Divertirse en grande

“José Rilla & amigos”

José Rilla & amigos se presenta este sábado 16 de junio en Barra 7, Canelones 799 esquina Florida, a las 23 horas.

Entre 2014 y 2016 el músico y cantautor José Rilla se juntó en diversos estudios con un montón de amigos para tocar con alegría y dar forma a un primer disco solista en el que pasa de todo un poco.

Hay murga, candombe, rumba flamenca, rock, funk, plena, samba brasileño, ritmos tropicales…

Antes que nada, digamos que José Rilla nació en Montevideo en 1989 y que desde 2005 se ha dedicado a tocar por aquí y por allí, siendo incluso artista ambulante en el transporte colectivo, viajero incansable por nuestro continente y fundador del grupo de samba brasileña O Som da Rua, así como del grupo de música tropical Los Ladris de la Salsa.

Rilla vivió en Brasil dos años, y un año en el área de Colombia y Venezuela, asimilando las músicas propias de esos medios culturales. Vuelto a Uruguay, empezó a trabajar en su primer disco, convocando a más de veinte músicos para compartir la tarea y, como se escucha claramente, pasársela en grande.

El entusiasmo que hay en este producto es absolutamente innegable, como lo son, asimismo, una serie de salvedades imposibles de no ser marcadas.

Las canciones, con excepción de algunas pocas en las que otros músicos colaboraron en su gestación, pertenecen totalmente al propio José Rilla.
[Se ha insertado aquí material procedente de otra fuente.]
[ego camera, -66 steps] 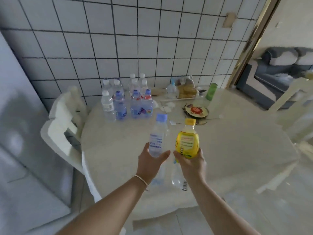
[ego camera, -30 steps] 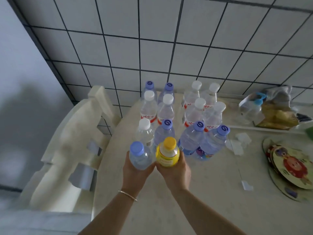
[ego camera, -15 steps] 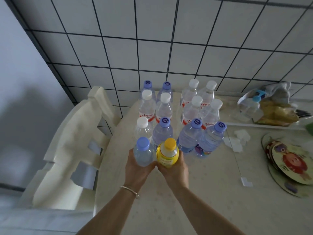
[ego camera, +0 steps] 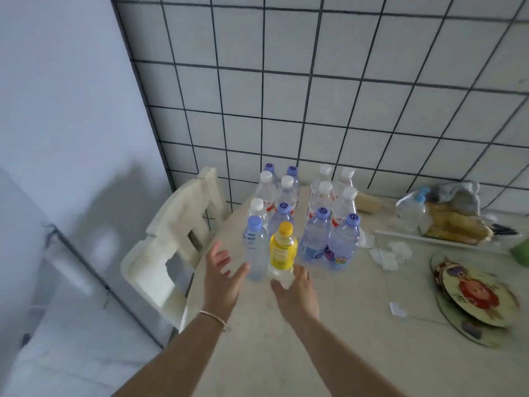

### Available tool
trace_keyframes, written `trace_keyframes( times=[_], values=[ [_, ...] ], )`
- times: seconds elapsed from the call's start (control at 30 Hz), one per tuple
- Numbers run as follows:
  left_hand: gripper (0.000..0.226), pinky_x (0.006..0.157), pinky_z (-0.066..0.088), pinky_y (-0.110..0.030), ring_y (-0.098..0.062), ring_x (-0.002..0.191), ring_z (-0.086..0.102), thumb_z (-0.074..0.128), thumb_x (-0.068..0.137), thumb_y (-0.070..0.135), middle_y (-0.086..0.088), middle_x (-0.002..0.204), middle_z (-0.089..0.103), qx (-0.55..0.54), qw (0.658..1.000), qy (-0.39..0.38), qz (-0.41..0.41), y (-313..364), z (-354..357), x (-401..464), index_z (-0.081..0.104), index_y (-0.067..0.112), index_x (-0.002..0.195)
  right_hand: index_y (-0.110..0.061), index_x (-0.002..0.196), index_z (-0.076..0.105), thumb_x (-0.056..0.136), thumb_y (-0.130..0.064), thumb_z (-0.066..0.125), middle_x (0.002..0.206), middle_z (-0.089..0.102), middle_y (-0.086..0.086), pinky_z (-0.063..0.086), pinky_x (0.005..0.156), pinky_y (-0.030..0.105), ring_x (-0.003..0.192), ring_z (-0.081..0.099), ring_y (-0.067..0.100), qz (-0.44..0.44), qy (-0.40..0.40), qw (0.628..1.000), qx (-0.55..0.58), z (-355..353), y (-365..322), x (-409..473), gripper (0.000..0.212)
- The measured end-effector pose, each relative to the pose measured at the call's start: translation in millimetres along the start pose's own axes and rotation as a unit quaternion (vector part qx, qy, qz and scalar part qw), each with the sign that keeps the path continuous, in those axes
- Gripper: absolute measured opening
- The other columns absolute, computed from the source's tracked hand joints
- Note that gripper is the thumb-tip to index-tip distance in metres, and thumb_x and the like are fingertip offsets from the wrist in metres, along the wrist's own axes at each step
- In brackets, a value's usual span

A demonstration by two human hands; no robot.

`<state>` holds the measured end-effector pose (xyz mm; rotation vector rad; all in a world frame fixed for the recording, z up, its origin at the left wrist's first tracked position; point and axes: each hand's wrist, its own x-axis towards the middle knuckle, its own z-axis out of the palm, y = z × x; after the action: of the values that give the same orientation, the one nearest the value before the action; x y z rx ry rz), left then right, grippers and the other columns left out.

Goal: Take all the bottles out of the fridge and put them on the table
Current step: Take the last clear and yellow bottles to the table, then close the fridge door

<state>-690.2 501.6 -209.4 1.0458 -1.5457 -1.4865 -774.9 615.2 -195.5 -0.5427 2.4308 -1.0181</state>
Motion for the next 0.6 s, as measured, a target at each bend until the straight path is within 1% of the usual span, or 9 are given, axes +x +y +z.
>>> trace_keyframes(
  times=[0.1,0.17,0.23,0.3,0.4,0.43,0.5,0.57,0.6],
  values=[
    [0.066,0.074,0.043,-0.016,-0.016,0.098,0.054,0.072,0.075,0.000,-0.006,0.118,0.049,-0.010,0.999,0.025,0.024,20.0,-18.0,-42.8,0.040,0.016,0.130,-0.010,0.138,0.034,0.086,-0.032,0.060,0.140,0.042,0.007,0.034,0.103,0.031,0.129,0.041,0.024,-0.049,-0.010,0.999,0.020,-7.4,-0.7,-40.0,0.062],
    [0.064,0.070,0.045,-0.013,-0.016,0.097,0.055,0.072,0.076,0.002,-0.005,0.117,0.050,-0.015,0.998,0.046,0.043,33.0,-31.4,-75.5,0.040,0.015,0.131,-0.010,0.138,0.036,0.086,-0.031,0.060,0.140,0.044,0.007,0.034,0.106,0.034,0.129,0.041,0.024,-0.089,-0.008,0.995,0.035,-12.3,0.0,-67.8,0.061],
    [0.061,0.069,0.048,-0.011,-0.015,0.093,0.057,0.072,0.076,0.001,-0.005,0.114,0.051,-0.020,0.995,0.066,0.069,44.8,-46.3,-109.2,0.043,0.018,0.126,-0.010,0.134,0.039,0.086,-0.029,0.061,0.136,0.047,0.007,0.035,0.106,0.036,0.127,0.044,0.024,-0.136,-0.011,0.990,0.046,-15.4,-0.4,-95.0,0.056],
    [0.058,0.070,0.048,-0.015,-0.014,0.090,0.058,0.072,0.074,0.002,-0.002,0.109,0.053,-0.034,0.992,0.084,0.089,56.8,-63.5,-143.9,0.044,0.024,0.120,-0.012,0.130,0.043,0.086,-0.028,0.061,0.132,0.050,0.005,0.036,0.104,0.036,0.124,0.046,0.022,-0.181,-0.021,0.982,0.057,-16.5,-2.9,-123.1,0.050],
    [0.051,0.068,0.049,-0.012,-0.009,0.091,0.059,0.069,0.079,0.003,0.005,0.108,0.055,-0.031,0.988,0.123,0.092,77.3,-91.4,-198.0,0.046,0.023,0.120,-0.016,0.129,0.044,0.087,-0.030,0.059,0.130,0.050,0.001,0.036,0.101,0.031,0.121,0.047,0.018,-0.242,-0.051,0.967,0.059,-16.6,-12.7,-165.8,0.047],
    [0.050,0.068,0.050,-0.012,-0.005,0.092,0.059,0.069,0.080,0.006,0.006,0.109,0.055,-0.015,0.987,0.131,0.096,81.7,-101.2,-214.9,0.047,0.022,0.121,-0.016,0.128,0.044,0.088,-0.031,0.059,0.129,0.051,0.001,0.036,0.100,0.030,0.121,0.047,0.018,-0.257,-0.060,0.963,0.060,-15.5,-17.0,-179.8,0.046],
    [0.049,0.074,0.052,-0.016,-0.002,0.095,0.059,0.071,0.079,0.012,0.008,0.112,0.056,0.034,0.984,0.131,0.118,88.8,-121.0,-246.1,0.048,0.029,0.119,-0.017,0.128,0.044,0.087,-0.032,0.059,0.128,0.052,0.001,0.037,0.098,0.029,0.119,0.048,0.018,-0.286,-0.080,0.952,0.071,-12.5,-28.2,-209.3,0.046],
    [0.047,0.077,0.052,-0.019,-0.004,0.098,0.058,0.071,0.079,0.016,0.011,0.113,0.055,0.065,0.978,0.133,0.146,96.2,-141.9,-268.3,0.046,0.038,0.113,-0.017,0.127,0.044,0.087,-0.031,0.060,0.127,0.052,0.001,0.037,0.093,0.026,0.117,0.049,0.017,-0.316,-0.106,0.939,0.081,-8.4,-45.1,-237.3,0.046],
    [0.045,0.079,0.053,-0.020,-0.004,0.099,0.059,0.071,0.079,0.021,0.011,0.113,0.055,0.082,0.974,0.145,0.152,101.4,-153.2,-276.0,0.046,0.039,0.112,-0.018,0.128,0.044,0.087,-0.031,0.060,0.128,0.052,0.001,0.036,0.093,0.026,0.117,0.049,0.017,-0.331,-0.119,0.932,0.084,-5.9,-54.8,-249.9,0.046]
  ],
)
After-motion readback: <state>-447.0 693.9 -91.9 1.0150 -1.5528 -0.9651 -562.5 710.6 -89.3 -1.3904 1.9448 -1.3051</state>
Hay que decir que falta muchísimo trabajo, tanto en lo autoral como en lo interpretativo. Y sorprende asimismo la toma de sonido original y la mezcla, sin mayores matices (la voz está mezclada tan plana que parece salir de un megáfono, por ejemplo).
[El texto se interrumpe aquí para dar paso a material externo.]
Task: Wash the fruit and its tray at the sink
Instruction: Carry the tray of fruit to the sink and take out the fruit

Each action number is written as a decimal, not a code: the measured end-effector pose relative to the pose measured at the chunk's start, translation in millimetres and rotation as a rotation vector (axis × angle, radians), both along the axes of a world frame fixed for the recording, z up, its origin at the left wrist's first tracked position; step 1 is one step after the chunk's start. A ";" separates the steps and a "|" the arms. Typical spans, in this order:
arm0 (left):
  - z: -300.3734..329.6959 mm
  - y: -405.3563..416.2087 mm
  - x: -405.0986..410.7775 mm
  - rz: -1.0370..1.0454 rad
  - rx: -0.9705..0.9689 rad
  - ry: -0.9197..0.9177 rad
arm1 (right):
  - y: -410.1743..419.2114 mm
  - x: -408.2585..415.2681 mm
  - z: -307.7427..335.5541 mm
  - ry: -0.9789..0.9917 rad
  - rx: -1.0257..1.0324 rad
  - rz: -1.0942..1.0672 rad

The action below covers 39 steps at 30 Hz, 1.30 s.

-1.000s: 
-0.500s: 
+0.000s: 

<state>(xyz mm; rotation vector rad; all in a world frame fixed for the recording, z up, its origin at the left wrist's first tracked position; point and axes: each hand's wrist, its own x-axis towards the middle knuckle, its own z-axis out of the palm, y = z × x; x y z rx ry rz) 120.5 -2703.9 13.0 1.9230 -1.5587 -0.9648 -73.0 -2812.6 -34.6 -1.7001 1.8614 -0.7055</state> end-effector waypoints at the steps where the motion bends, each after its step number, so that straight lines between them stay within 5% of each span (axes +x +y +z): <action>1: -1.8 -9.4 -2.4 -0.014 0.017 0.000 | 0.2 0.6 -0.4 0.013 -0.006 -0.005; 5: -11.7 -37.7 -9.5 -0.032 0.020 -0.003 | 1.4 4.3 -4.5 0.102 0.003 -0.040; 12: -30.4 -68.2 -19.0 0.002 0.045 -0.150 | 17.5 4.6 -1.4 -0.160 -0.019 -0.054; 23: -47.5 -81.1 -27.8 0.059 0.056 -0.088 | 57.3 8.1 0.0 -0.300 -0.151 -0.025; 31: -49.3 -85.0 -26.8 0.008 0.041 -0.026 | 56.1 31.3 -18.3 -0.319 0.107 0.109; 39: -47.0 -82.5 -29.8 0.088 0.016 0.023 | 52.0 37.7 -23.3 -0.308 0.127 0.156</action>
Es una pena, porque a lo largo de todo este disco se advierte que hay instrumentistas que notoriamente tocan muy bien.

Rilla canta en forma lineal unas letras que, además, se apoyan en músicas predecibles y que muestran un manejo lingüístico por momentos confuso y con estructuras idiomáticas puestas con calzador en la métrica de las frases a cantar.
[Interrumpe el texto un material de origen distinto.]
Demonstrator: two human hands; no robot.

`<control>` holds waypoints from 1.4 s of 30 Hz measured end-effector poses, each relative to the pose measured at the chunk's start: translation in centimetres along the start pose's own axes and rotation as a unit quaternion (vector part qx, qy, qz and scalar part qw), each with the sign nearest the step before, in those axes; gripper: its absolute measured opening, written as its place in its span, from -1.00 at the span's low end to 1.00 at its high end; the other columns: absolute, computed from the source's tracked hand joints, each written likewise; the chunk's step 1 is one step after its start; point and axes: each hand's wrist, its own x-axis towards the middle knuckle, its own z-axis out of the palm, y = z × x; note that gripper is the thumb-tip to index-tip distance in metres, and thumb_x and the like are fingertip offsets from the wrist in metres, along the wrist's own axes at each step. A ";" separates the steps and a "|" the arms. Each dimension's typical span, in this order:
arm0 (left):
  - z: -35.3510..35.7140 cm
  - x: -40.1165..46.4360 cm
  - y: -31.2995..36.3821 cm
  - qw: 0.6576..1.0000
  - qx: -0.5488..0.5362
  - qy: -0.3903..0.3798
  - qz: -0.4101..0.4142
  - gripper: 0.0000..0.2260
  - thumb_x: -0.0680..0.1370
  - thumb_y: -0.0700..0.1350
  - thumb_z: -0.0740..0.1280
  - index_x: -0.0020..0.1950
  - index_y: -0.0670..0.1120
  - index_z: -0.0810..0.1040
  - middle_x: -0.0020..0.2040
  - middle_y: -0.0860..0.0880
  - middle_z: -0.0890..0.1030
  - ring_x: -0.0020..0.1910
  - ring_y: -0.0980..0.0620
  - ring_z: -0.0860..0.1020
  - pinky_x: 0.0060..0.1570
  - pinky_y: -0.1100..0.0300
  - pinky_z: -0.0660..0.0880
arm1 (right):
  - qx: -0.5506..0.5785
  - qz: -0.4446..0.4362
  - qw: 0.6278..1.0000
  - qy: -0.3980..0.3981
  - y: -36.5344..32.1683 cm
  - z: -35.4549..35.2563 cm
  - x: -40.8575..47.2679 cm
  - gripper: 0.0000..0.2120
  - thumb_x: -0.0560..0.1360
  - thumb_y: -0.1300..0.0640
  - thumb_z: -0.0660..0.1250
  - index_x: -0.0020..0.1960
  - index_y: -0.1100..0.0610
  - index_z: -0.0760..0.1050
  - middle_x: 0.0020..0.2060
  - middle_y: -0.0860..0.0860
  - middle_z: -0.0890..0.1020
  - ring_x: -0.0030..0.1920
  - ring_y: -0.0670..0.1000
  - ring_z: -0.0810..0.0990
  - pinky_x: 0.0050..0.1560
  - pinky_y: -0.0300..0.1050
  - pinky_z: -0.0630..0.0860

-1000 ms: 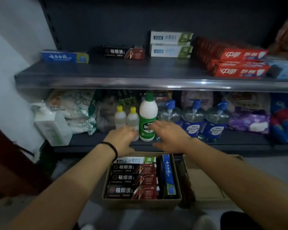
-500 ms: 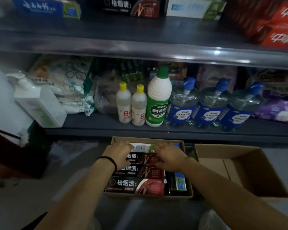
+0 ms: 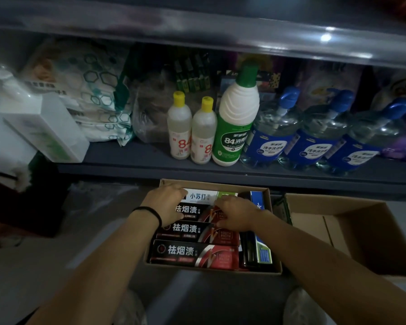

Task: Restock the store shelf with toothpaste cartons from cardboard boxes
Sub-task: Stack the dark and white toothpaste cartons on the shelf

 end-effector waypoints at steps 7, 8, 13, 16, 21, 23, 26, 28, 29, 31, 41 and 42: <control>-0.4 -0.5 0.2 1.000 -0.016 0.015 0.003 -0.57 0.44 0.01 0.42 0.28 -0.01 0.46 0.32 0.04 0.43 0.26 0.00 0.43 0.17 0.06 0.46 | 0.054 0.018 0.998 -0.006 -0.4 -0.4 -0.2 -0.44 0.46 -0.01 0.40 0.34 0.15 0.26 0.23 0.11 0.52 0.20 0.09 0.52 0.12 -0.01 0.51; -0.4 -0.6 0.1 1.000 -0.016 0.014 0.001 -0.56 0.44 0.02 0.42 0.29 -0.01 0.46 0.32 0.03 0.43 0.26 0.00 0.43 0.18 0.05 0.45 | 0.060 0.019 0.998 -0.008 -0.4 -0.4 -0.2 -0.44 0.46 0.00 0.41 0.33 0.15 0.25 0.23 0.12 0.53 0.18 0.09 0.53 0.09 -0.02 0.51; -0.7 -0.9 -0.3 1.000 -0.017 0.019 -0.001 -0.56 0.44 0.01 0.41 0.29 -0.02 0.46 0.32 0.04 0.43 0.27 0.02 0.41 0.19 0.08 0.44 | 0.076 0.024 0.997 -0.018 -0.2 -0.8 0.0 -0.39 0.43 0.03 0.45 0.34 0.16 0.24 0.25 0.11 0.52 0.21 0.09 0.51 0.11 -0.04 0.48; -0.6 -0.8 -0.3 1.000 -0.019 0.019 0.000 -0.56 0.44 0.01 0.42 0.29 -0.01 0.47 0.31 0.04 0.44 0.27 0.02 0.41 0.19 0.07 0.45 | 0.081 0.028 0.996 -0.015 0.0 -0.9 0.1 -0.40 0.41 0.04 0.48 0.32 0.15 0.28 0.25 0.10 0.52 0.21 0.07 0.51 0.13 -0.06 0.46; -0.6 -0.6 -0.4 1.000 -0.012 0.015 0.006 -0.57 0.43 0.02 0.43 0.26 -0.02 0.48 0.29 0.02 0.46 0.25 0.00 0.43 0.17 0.04 0.47 | 0.057 0.025 0.998 -0.017 0.6 -1.3 0.5 -0.40 0.36 -0.03 0.52 0.32 0.12 0.43 0.23 0.07 0.53 0.21 0.07 0.50 0.19 -0.04 0.47; -0.7 -0.6 -0.5 1.000 -0.008 0.014 0.006 -0.57 0.43 0.02 0.43 0.27 -0.02 0.48 0.29 0.02 0.46 0.26 -0.01 0.42 0.18 0.03 0.46 | 0.055 0.029 0.998 -0.018 0.8 -1.8 0.5 -0.47 0.35 -0.02 0.52 0.25 0.10 0.49 0.18 0.04 0.56 0.18 0.06 0.52 0.15 -0.03 0.49; -0.9 -0.7 -0.6 1.000 -0.005 0.015 0.008 -0.55 0.43 0.02 0.43 0.29 -0.01 0.46 0.30 0.02 0.46 0.27 -0.02 0.41 0.20 0.03 0.44 | 0.037 0.038 0.999 -0.008 1.0 -2.3 0.2 -0.53 0.33 0.00 0.53 0.18 0.07 0.52 0.11 0.01 0.58 0.11 0.05 0.54 0.07 -0.05 0.51; -1.1 -0.9 -0.6 1.000 -0.005 0.015 0.010 -0.54 0.42 0.02 0.43 0.30 0.00 0.46 0.29 0.02 0.46 0.26 -0.02 0.41 0.20 0.03 0.44 | 0.010 0.046 0.999 0.011 1.1 -2.6 -0.2 -0.52 0.33 -0.02 0.54 0.19 0.07 0.51 0.10 0.04 0.56 0.11 0.07 0.53 0.08 -0.03 0.50; -1.2 -1.0 -0.6 1.000 -0.006 0.015 0.010 -0.55 0.42 0.02 0.43 0.29 0.01 0.47 0.28 0.02 0.47 0.25 -0.02 0.42 0.19 0.02 0.45 | -0.007 0.050 0.998 0.021 1.2 -2.7 -0.4 -0.49 0.33 -0.04 0.53 0.21 0.08 0.50 0.12 0.05 0.55 0.13 0.09 0.52 0.10 -0.01 0.50; -1.4 -1.2 -0.4 1.000 -0.006 0.015 0.011 -0.56 0.42 0.02 0.42 0.27 0.02 0.48 0.26 0.02 0.48 0.24 -0.01 0.42 0.17 0.02 0.46 | -0.032 0.060 0.997 0.045 1.5 -3.0 -1.1 -0.46 0.33 -0.05 0.53 0.24 0.09 0.47 0.15 0.07 0.53 0.15 0.11 0.52 0.12 0.01 0.50; -0.9 -1.4 2.7 0.999 0.018 -0.037 0.028 -0.51 0.43 -0.01 0.45 0.34 0.00 0.45 0.29 0.01 0.47 0.26 -0.02 0.44 0.19 0.01 0.45 | -0.031 0.117 0.979 0.166 3.0 -5.7 -4.9 -0.62 0.40 0.06 0.44 0.16 0.12 0.45 0.11 0.08 0.54 0.08 0.14 0.55 0.01 0.00 0.50; -0.6 -1.3 3.0 0.998 0.023 -0.045 0.030 -0.52 0.43 -0.01 0.45 0.33 0.00 0.46 0.29 0.00 0.47 0.27 -0.02 0.44 0.20 0.00 0.45 | -0.028 0.123 0.977 0.172 3.2 -5.9 -5.1 -0.62 0.40 0.07 0.44 0.16 0.13 0.45 0.11 0.08 0.54 0.08 0.14 0.55 0.01 0.00 0.49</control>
Describir la naturaleza última de este disco resulta bastante difícil: no puede decirse que sea un disco de rock, de samba, de rumba, de plena, de candombe, sino más bien que aquí hay “rockeces”, “sambeces”, “pleneces” o “candombeces”. Son como “tarjetas postales” de cada estilo, referencias que no profundizan en la naturaleza de ninguno de esos géneros. Así, el disco se vuelve entonces un mosaico bastante peculiar de todas esas músicas.

La barra de Rilla y amigos meten para adelante como locos y tocan y cantan con un entusiasmo sin fisuras, pero falta pupila para entender que hay que trabajar muchísimo y por dónde encarar ese trabajo.

Aun así, hay determinadas canciones del disco que muestran puntas interesantes, como el tema netamente sambeado “En su viaje”, que abre el fonograma, el tema de aires flamencos “Mi universidad”, el tema entre candombeado y murguero “Armonía”, y muy especialmente dos lindos y cálidos instrumentales donde la banda lo hace muy bien: “Tanguaso”, de clima tanguero, y la balada “Amazonia”, que cierra el disco.

No es cómodo para un periodista musical señalar tantas cosas que en su opinión no están bien. Sobre todo cuando es perfectamente consciente de la carga de ilusión inmensa que todo músico tiene cuando edita un primer disco. Ojalá el entusiasmo de Rilla y amigos cristalice pronto en productos más elaborados, menos desparejos y con mayor aporte. Ganas sobran en este solista y sus músicos.